EBOLA.CDC
US Centers for Disease Control and Prevention Director Tom Frieden testifies about the Ebola crisis in West Africa during a hearing of a House Foreign Affairs subcommittee on Capitol Hill in Washington August 7, 2014.

A Delhi resident who arrived from Ghana on a flight is being watched closely for symptoms of Ebola after WHO alerted Indian authorities that his co-passenger had tested positive.

His two housemates are also under surveillance.

The Dwarka resident is being monitored since July 21, two days after he reached Delhi but so far has not shown any symptoms, a health ministry official said.

The man flew from the Ghanaian capital Accra to Addis Ababa in Ethiopia and then to Delhi. No Ebola cases have been reported from Ghana or Ethiopia.

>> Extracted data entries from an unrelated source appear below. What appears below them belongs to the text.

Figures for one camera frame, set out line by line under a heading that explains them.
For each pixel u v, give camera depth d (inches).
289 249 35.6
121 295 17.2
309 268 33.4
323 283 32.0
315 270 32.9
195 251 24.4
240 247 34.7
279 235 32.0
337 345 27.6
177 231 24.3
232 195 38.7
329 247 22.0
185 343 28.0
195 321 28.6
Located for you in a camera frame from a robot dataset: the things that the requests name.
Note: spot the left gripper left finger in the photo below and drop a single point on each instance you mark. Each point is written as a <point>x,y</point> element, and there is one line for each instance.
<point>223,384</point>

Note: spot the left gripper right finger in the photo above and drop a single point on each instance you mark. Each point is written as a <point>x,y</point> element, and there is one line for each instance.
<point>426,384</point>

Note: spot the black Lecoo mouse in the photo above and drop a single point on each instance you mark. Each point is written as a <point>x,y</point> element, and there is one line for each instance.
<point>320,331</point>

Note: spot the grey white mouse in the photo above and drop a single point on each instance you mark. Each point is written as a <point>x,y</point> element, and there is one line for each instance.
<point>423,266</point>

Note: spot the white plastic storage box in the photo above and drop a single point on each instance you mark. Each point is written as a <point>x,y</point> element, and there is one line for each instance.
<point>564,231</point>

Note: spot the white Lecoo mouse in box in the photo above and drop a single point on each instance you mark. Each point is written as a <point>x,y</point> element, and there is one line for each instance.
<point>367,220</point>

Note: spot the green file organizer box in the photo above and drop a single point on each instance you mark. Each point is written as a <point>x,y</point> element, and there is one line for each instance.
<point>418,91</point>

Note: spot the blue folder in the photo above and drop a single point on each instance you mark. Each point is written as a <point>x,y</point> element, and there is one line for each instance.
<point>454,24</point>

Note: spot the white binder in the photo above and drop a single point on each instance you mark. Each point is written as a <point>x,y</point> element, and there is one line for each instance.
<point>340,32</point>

Indian airports have been on alert with screening of passengers from African countries. An Enzyme Linked Immunoabsorbent Assay (ELIZA) will be conducted on flyers to ensure that they are not infected by the virus.

Though there are no direct flights from the African nations hit by Ebola, there are flights from there to the Gulf and thereon to India.

Indian troops operating in west and central Africa as a part of the United Nations peacekeeping force have been put on high alert against the virus.

Disease uncontained, say experts

The current Ebola crisis in West Africa is on pace to sicken more people than all other previous outbreaks of the disease combined, said Dr Tom Frieden, director of the Centers for Disease Control and Prevention.

Lax infection control during patient care and risky burial practices were the two main drivers, he said. The outbreak can be stopped with tried-and-true public health measures, Frieden said, but it will be laborious. Any case missed or exposed person lost to follow-up could keep the outbreak going. "The data coming out is kind of a fog-of-war situation," he said.

Ken Isaacs, the vice president of Programs and Government Relations at the relief organisation Samaritan's Purse, said that the disease has the potential to threaten the national security of many nations, including the United States, and that "the cat is most likely out of the bag."

"It is clear to say that the disease is uncontained and out of control in west Africa," Isaacs said, then adding, "The international response to the disease has been a failure."

More than 1,700 people have been sickened in the current outbreak, which began in March. Nearly 1,000 have died, according to the World Health Organisation.